### Brief
Among the entries that follow, how many lines contain the word "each"? Give the number alone.

START Entries shown

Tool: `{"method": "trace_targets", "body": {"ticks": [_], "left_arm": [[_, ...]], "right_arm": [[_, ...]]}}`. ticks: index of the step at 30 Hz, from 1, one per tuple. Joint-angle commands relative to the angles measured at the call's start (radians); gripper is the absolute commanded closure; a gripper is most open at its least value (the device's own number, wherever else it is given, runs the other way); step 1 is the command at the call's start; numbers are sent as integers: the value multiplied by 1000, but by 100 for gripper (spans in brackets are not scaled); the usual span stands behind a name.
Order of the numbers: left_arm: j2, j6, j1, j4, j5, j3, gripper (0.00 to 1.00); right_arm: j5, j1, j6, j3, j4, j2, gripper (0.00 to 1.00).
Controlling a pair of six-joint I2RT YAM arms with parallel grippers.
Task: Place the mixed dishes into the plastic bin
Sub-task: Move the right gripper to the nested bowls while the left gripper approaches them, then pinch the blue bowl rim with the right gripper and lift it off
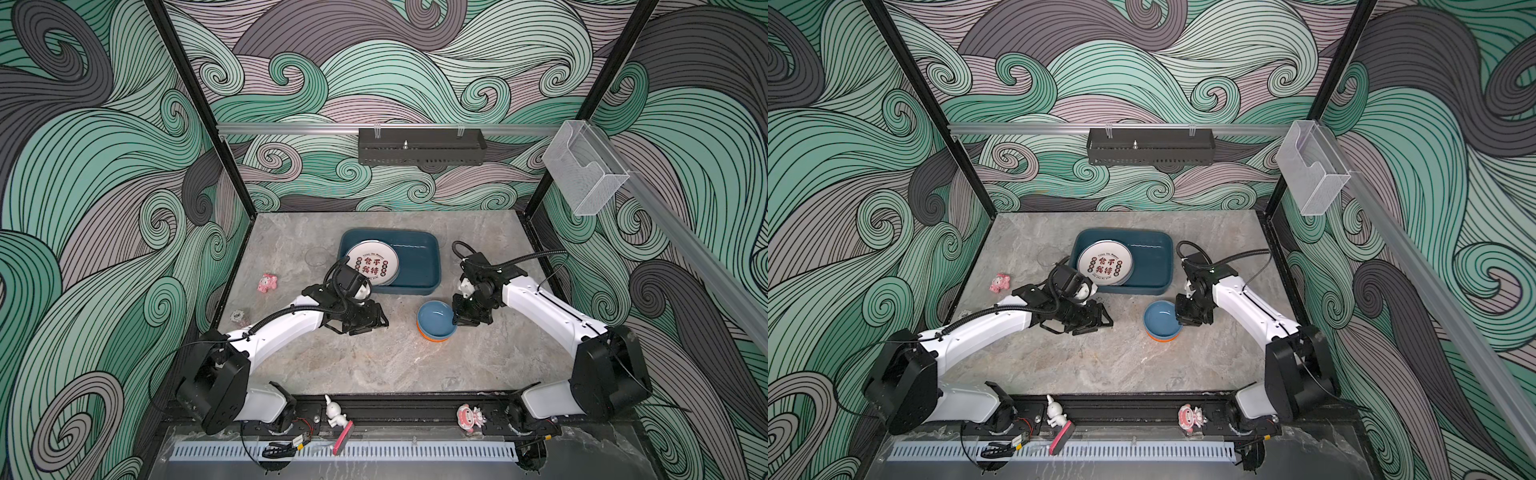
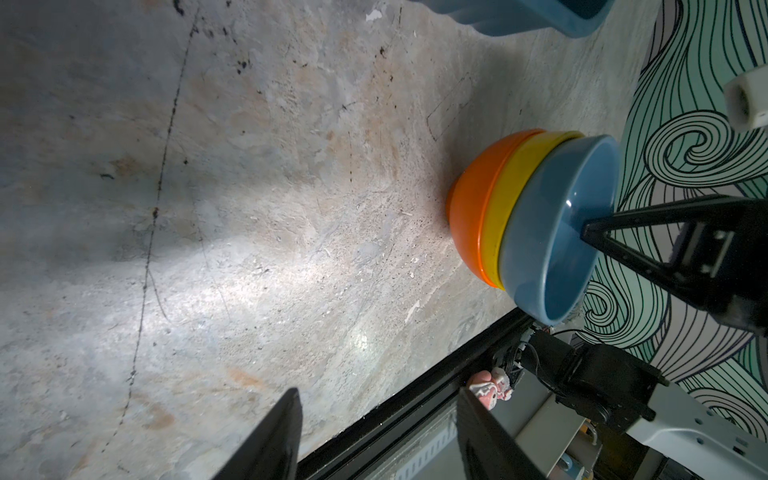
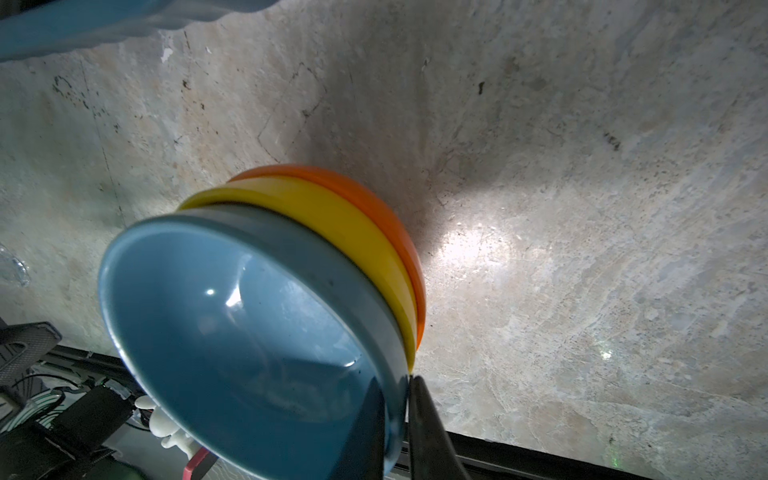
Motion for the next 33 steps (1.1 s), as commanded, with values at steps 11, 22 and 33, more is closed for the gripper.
{"method": "trace_targets", "body": {"ticks": [11, 22, 33], "left_arm": [[3, 3, -9, -6, -13, 24, 38], [-47, -8, -8, -9, -52, 5, 38], [-154, -19, -2, -48, -151, 6, 35]], "right_arm": [[7, 4, -31, 29, -36, -42, 96], [39, 4, -53, 132, -90, -52, 98], [73, 4, -45, 300, -90, 45, 100]]}}
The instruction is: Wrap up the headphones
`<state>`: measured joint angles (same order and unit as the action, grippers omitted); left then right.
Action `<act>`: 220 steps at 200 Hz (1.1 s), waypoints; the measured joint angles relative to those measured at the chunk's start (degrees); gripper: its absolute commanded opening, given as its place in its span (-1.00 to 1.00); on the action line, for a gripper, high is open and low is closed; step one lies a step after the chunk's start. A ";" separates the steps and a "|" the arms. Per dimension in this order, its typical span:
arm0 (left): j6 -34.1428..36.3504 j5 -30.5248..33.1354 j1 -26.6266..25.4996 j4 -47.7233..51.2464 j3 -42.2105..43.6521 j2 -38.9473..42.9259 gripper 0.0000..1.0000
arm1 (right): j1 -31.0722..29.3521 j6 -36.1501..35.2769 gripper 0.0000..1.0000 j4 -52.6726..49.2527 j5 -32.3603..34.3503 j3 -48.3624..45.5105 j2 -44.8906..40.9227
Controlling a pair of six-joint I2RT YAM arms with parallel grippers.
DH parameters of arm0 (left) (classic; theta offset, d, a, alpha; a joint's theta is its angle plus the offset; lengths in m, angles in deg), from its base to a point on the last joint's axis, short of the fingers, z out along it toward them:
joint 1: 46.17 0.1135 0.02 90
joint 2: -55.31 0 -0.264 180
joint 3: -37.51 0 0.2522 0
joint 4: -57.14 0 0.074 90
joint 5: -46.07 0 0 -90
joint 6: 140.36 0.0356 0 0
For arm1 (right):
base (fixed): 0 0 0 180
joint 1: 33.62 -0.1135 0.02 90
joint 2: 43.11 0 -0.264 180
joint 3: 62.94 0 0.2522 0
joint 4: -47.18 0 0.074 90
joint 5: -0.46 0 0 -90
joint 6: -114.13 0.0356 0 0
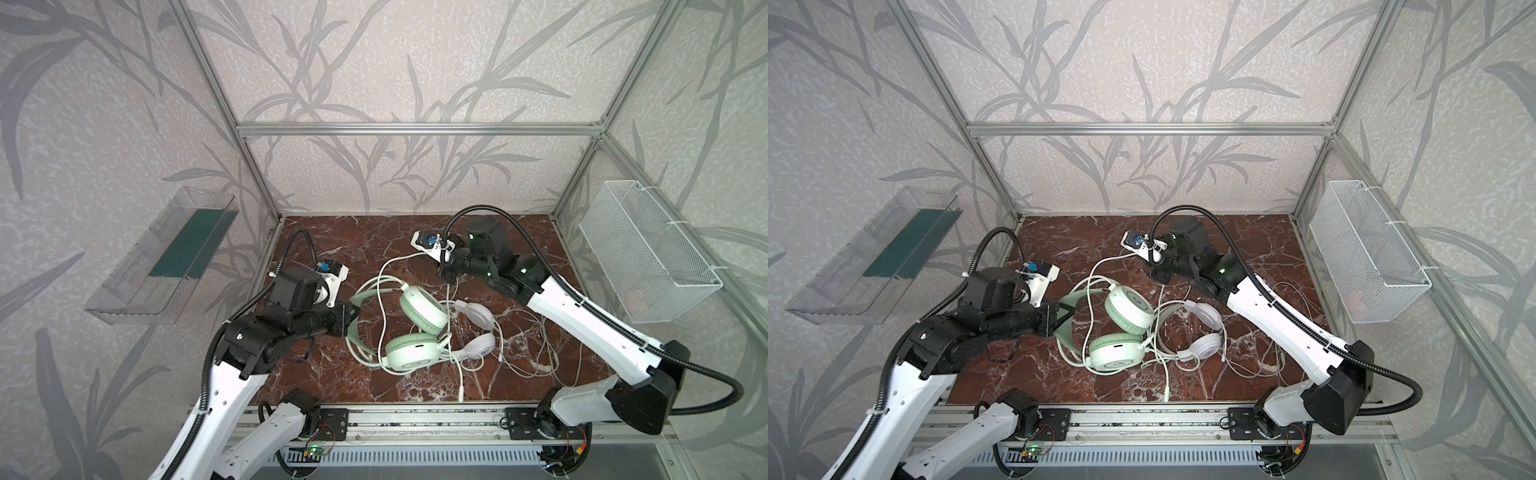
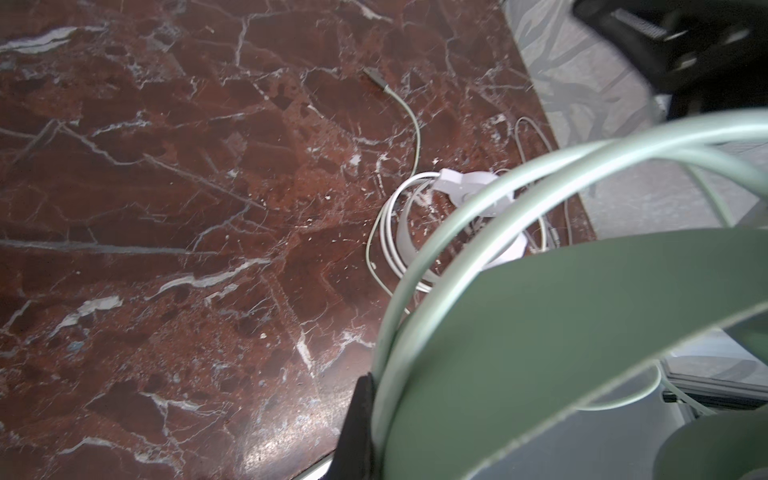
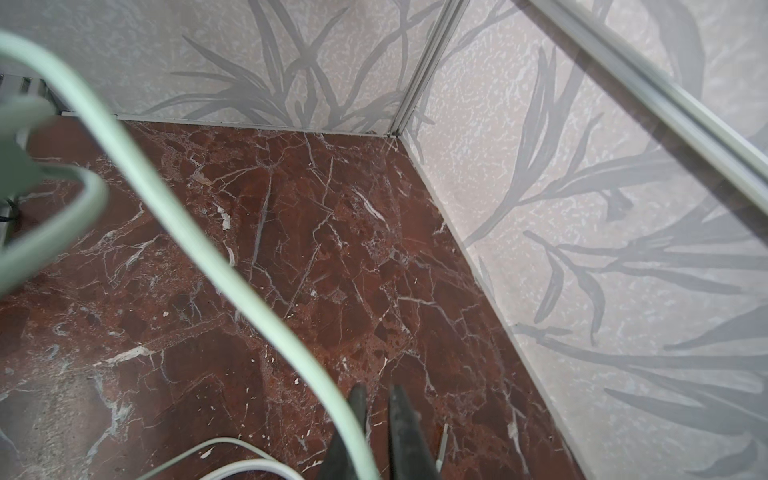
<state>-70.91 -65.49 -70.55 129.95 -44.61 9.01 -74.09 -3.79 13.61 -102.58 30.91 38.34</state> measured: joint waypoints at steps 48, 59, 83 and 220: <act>-1.86 -0.59 0.00 -0.15 -2.32 1.31 -1.00 | 3.37 6.78 -0.20 6.38 -3.50 -4.61 1.46; -2.16 0.22 0.00 0.33 -2.95 1.22 -1.00 | 3.65 8.33 -0.11 8.02 -3.72 -5.46 1.57; -2.21 3.39 0.00 1.86 -5.79 1.16 -1.00 | 4.24 12.15 0.00 11.61 -3.15 -7.32 2.34; -4.20 11.23 0.00 4.24 -15.39 3.15 -1.00 | 8.28 26.43 0.50 19.45 5.68 -13.35 9.29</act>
<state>-75.11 -54.26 -70.55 134.19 -60.00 12.16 -65.81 22.63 33.06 -96.89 17.56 47.63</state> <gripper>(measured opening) 0.063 0.747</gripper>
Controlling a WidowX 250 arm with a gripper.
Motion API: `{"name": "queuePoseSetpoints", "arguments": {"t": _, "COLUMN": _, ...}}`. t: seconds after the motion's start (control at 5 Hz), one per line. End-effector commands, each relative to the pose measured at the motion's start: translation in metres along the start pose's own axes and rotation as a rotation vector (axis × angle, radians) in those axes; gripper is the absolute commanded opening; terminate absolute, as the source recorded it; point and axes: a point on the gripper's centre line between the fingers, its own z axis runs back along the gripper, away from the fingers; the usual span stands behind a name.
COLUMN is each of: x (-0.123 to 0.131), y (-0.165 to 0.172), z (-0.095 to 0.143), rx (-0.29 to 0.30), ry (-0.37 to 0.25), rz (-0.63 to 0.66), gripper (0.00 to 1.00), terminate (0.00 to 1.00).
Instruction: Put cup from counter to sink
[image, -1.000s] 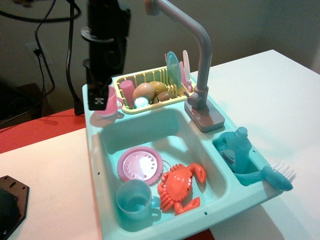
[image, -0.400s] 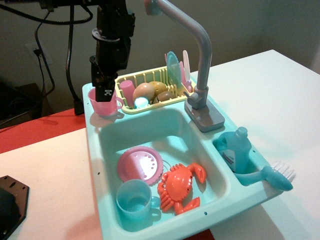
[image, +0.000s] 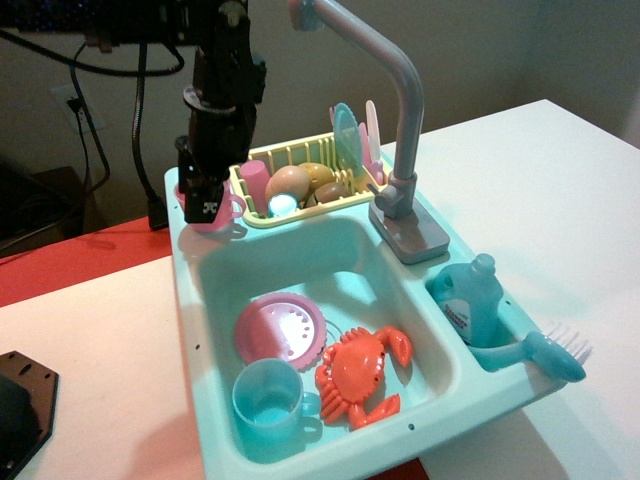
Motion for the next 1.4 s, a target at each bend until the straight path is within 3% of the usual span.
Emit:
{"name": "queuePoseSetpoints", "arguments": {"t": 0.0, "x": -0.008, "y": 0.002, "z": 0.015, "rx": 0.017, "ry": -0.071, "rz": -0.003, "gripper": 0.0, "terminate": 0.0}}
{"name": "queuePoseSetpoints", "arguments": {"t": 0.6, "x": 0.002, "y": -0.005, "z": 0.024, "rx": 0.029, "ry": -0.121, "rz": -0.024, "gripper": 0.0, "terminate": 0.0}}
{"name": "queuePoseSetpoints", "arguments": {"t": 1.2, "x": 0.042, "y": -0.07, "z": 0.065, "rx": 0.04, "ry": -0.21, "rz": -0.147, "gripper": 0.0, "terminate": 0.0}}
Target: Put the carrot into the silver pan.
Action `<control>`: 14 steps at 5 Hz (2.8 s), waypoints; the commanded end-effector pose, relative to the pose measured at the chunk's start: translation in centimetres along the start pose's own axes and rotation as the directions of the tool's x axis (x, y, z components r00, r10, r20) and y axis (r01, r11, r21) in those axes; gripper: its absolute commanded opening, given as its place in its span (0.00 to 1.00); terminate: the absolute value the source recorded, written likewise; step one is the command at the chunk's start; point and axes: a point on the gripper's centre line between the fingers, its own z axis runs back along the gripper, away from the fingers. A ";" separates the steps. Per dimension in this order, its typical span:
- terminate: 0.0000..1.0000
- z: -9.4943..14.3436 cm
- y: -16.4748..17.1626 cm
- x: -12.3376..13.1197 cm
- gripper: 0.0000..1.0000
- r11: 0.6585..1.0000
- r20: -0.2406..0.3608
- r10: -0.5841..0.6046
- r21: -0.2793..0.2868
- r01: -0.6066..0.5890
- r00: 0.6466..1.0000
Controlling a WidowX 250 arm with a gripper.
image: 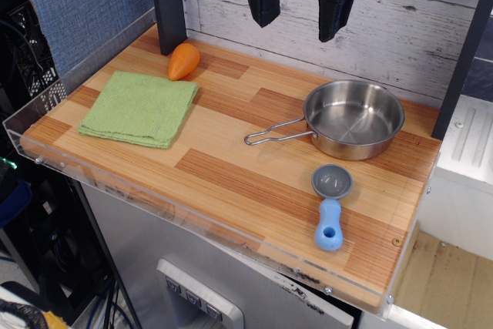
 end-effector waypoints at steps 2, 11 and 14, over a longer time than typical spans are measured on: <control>0.00 -0.5 2.7 0.9 1.00 0.999 0.002 0.047 -0.004 -0.047 0.999; 0.00 -4.6 17.5 4.1 1.00 0.977 -0.017 0.165 0.142 -0.161 0.986; 0.00 -7.8 20.2 2.6 1.00 0.970 -0.026 0.229 0.085 -0.226 0.973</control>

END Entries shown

### Exercise output
3